Promoter activity profiling throughout the Drosophila life cycle reveals role of transposons in regulatory innovation

Since their discovery, transposable elements have been proposed to play a central role in the evolution of their host genomes through their ability to regulate gene expression, in particular by providing transcription start sites (TSSs) for host genes. To investigate their contribution to developmental gene expression, we developed RAMPAGE, a high-throughput 5'-complete cDNA sequencing approach to accurately discover TSSs, characterize their transcripts, and quantify their expression. This strategy, which directly delineates the expression profiles of individual promoters and was designed to offer optimal sample multiplexing capabilities, represents an advantageous alternative to standard RNA-Seq for a wide range of transcriptome profiling applications.
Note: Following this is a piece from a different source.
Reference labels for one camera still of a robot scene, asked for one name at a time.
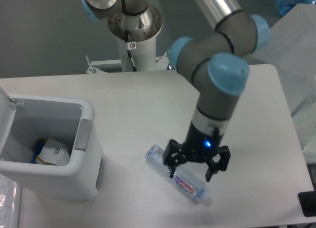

We used RAMPAGE in a genome-wide study of promoter activity throughout 36 stages of the life cycle of Drosophila melanogaster, and describe here a comprehensive dataset that represents the first developmental timecourse of promoter usage. We found that over 40% of developmentally expressed genes have at least 2 promoters, and that alternative promoters generally implement distinct regulatory programs. Transposons harbor TSSs driving the expression of hundreds of annotated genes, and they often impart their own expression specificity upon the genes they regulate. Detailed analysis of particular transposons identified sequence elements encoding these regulatory properties. Our results show that transposable elements contribute significantly to the generation of standing variation and to the evolution of gene regulatory networks, by distributing stereotyped regulatory modules throughout the genome.